Many who ply this trade know it’s hard work squeezed into hundreds of tasks demanding thousands of human-hours where every second counts. The amount of time left for contemplation is approximately zero.

During this frantic period for hundreds of wineries — which is simply called “crush” — many winemakers work with little time for normal activities, like shaving or coiffing. But the work that precedes crush is at least as important to quality as anything that happens in the making of it.

At most smaller wineries, the greatest task is making sure the fruit is as good as it can be. So tending vines is vital. This usually means almost year-around walking the vineyards and talking to the vines, listening for what they can tell the winemaker.

Dozens of winemakers have told me that vine-walking and listening is a regular activity.

Rob Davis at Jordan vineyards and Dan Goldfield of Dutton-Goldfield are just two of many winemakers who are also avid bicyclists. Both are often away from the winery in mid-year, traversing far-flung properties looking at new or undiscovered vines. And checking on their own vines.

Davis says he’s taken back roads to places he has never seen searching for additional sources of quality fruit. “Sometimes I look like a trespasser,” he said. He often isn’t following well-marked trails. With no distinguishing landmarks, he has to rely on a good sense of direction and assistance from cell-phone GPS apps.

Most of Goldfield’s wines are made from fruit on the fabulous and sprawling (about 1,000 acres) vineyards of the highly regarded Dutton family. But Goldfield’s cycling skills allow him to see pioneering and remote grape-growing efforts like those in the rugged outback of western Marin County, now the source of his sensational syrah.

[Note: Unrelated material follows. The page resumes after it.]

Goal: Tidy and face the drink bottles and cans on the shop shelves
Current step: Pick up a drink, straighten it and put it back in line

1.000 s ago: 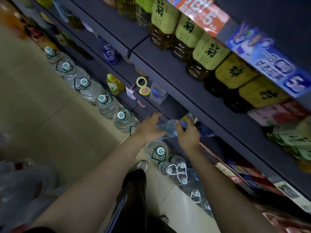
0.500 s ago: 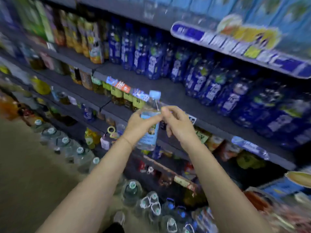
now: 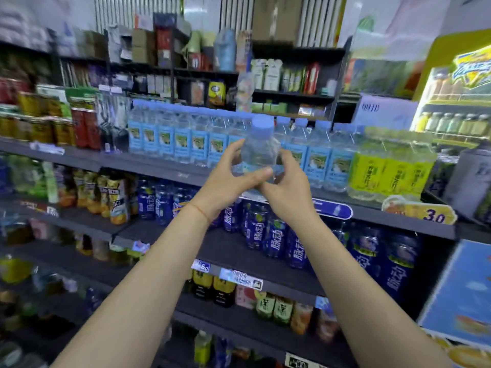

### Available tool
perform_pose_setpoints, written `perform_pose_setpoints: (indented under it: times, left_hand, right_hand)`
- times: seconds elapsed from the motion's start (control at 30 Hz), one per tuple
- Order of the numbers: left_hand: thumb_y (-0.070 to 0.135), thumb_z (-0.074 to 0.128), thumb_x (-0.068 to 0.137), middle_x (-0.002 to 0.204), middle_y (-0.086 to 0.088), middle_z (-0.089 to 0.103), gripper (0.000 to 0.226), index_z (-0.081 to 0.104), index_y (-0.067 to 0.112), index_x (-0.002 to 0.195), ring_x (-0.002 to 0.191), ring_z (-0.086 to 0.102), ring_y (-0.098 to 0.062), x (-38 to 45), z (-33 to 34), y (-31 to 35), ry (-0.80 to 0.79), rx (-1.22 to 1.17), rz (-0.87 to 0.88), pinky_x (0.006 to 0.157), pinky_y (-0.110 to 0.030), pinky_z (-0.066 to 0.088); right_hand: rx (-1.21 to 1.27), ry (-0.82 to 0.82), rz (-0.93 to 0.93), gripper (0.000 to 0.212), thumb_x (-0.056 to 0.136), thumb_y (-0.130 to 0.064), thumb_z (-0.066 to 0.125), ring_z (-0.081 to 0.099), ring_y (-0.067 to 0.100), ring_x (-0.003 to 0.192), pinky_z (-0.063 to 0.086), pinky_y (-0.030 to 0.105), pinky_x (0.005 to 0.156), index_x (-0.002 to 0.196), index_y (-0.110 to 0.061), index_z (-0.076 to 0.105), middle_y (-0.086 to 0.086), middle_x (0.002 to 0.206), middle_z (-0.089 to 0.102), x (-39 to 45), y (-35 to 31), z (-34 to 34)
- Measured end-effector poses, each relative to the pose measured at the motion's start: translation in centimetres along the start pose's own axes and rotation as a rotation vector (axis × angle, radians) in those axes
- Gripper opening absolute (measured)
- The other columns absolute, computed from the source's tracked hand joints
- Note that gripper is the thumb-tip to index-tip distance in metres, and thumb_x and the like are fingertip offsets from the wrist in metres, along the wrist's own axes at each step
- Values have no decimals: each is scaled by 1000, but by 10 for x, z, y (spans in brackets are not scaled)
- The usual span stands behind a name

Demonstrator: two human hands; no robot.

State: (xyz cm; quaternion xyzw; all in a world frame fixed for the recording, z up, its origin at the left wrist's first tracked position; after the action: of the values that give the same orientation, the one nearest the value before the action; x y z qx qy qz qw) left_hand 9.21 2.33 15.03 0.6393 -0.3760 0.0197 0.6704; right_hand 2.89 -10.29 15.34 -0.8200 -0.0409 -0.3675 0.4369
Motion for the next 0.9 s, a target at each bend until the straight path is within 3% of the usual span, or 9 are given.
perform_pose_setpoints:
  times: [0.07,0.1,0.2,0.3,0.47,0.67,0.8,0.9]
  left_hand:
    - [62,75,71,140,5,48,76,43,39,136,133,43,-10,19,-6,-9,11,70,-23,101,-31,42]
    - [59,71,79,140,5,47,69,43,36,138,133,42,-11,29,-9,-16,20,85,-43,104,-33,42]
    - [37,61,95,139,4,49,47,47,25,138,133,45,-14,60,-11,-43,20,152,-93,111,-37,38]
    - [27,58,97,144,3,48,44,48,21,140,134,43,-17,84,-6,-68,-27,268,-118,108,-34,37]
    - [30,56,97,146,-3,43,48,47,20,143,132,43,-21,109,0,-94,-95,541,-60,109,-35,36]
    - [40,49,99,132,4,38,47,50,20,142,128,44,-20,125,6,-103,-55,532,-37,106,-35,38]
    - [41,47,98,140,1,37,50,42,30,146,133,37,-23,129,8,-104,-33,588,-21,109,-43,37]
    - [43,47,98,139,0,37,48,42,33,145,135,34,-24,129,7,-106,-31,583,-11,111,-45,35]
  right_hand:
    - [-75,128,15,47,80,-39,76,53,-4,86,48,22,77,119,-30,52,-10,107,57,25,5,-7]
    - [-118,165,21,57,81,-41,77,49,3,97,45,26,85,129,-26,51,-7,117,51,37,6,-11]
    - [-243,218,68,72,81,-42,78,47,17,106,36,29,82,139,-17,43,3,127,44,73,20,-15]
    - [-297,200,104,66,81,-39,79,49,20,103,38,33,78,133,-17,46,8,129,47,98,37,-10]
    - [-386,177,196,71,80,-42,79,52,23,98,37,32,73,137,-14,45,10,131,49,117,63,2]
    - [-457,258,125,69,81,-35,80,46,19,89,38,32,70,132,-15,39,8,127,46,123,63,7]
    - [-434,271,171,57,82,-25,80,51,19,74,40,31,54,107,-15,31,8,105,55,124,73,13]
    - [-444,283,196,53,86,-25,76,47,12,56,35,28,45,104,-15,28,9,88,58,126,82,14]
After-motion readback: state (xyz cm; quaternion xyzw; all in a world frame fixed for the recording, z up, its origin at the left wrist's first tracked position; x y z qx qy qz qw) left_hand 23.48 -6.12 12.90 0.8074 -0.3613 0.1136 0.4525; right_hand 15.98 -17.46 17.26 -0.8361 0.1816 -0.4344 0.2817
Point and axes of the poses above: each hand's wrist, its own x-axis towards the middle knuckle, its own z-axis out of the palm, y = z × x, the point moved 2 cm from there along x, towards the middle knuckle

Many winemakers say their wines are like children — each with distinct personalities. And those who walk the vineyards often tell me they get to know the idiosyncratic nature of many thousands of vines.

During an early spring morning walk in a particularly old Sonoma Valley vineyard years ago (a vineyard noted for its eclectic inter-mix of varieties), the grower and I halted in front of one wild, unkempt vine that looked different from its nearby cousins.

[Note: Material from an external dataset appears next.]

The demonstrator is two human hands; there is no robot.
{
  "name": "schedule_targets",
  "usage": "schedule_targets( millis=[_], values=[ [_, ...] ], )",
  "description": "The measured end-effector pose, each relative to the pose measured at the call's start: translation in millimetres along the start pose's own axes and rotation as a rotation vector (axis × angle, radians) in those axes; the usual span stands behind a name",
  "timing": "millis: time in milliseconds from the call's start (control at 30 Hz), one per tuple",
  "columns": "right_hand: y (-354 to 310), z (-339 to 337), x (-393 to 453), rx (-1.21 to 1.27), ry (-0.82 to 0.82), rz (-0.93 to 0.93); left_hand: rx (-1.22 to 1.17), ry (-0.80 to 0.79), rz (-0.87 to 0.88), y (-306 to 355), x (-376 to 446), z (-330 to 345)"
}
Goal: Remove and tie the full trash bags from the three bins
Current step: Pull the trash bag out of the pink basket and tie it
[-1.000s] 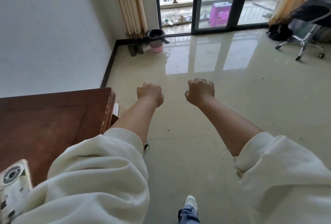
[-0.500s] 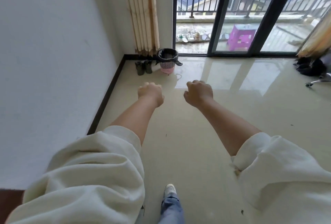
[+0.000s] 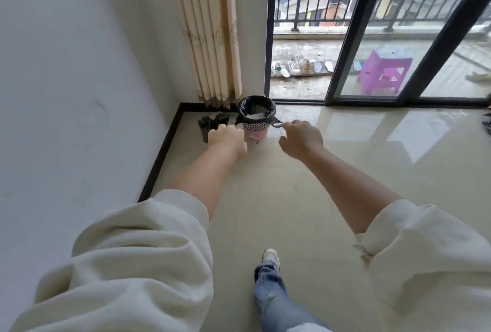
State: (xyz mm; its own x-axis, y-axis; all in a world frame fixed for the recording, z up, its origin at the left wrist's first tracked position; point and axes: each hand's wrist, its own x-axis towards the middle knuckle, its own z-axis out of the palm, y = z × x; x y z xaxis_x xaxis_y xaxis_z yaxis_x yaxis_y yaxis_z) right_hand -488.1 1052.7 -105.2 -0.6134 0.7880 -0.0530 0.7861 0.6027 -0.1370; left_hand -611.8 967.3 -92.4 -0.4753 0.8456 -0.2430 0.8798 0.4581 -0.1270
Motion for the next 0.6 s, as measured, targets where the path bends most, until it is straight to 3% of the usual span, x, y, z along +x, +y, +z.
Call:
schedule_targets(
  millis=[367, 600],
  values=[
    [-1.4, -3.5, 355.0, 0.080, -0.071, 0.008, 0.017, -0.070, -0.007, -78.7, 332.8, -57.0],
    [12.5, 51.0, 546.4, 0.112, -0.129, 0.185, 0.057, -0.151, 0.099, -128.5, 544.9, -47.0]
  ],
)
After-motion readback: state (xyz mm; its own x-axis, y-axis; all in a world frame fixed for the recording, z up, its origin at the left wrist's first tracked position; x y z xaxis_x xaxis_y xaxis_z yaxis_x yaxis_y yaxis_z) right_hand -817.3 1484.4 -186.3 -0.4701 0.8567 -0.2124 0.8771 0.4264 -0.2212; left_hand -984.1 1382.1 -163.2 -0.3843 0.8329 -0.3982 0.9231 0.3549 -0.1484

“This old guy,” he said pointing to the tall, scraggly arms, “always surprises me. He buds out early, he grows like a weed, and he always produces a lot of fruit. I always think the flavors are going to be thin, but they‘re always great.”

Twenty-plus years ago, a Napa Valley vineyard owner had a decades-long handshake-agreement for his cabernet grapes with a well-known iconic local winery. After the winery’s owner died, his successor asked the grower for grapes that had 26 percent sugar before being harvested.

“I told him my vines never make it above 24,” the grower said. “Maybe 20 vines ever get to 24. [They] stop making sugar at 23.5.

“I hired two consultants and both of them tried different stuff, but the vines just kept saying ‘no.’ After 23 (percent of sugar), the only ‘sugar’ I get comes from desiccation,” he said. “I think grapes know how they want to grow. All I do is let ‘em do their thing.”

Two years later we were having lunch, and I asked about his sugar story. “I lost the contract,” he said. “You have to listen to what the grapes are telling you.”

That vineyard’s fruit is now being used by a winemaker who appreciates it as is. It’s a substantial part of his Napa Valley cab blend, which sells for $125 a bottle.

In the early 1970s, iconic winemaker Andre Tchelistcheff was told by the new owner of his Beaulieu Vineyard that he was banned from walking the vines to make growing and harvest decisions. We have a vineyard manager who makes those decisions, he was told.

“Great wine is made in the vineyards,” Tchelistcheff reportedly said in his letter of resignation — after more than 30 years at the helm.

Discovery of the Week: 2014 Huia Pinot Noir, Marlborough ($25) — It seems like every other question I get from readers is about pinot noir and especially great, low-priced ones. These days really fine quality pinots start at about $35 a bottle. Below that price you’ll find some interesting, tasty wines I would not describe as great. Neither is this New Zealand gem that meets all the criteria as a solid bargain. Its aroma is dark cherry and plums, the mid-palate has ample richness, and the finish is based on a beautiful harmony between fruit and acidity. Decant for an hour before enjoying cool.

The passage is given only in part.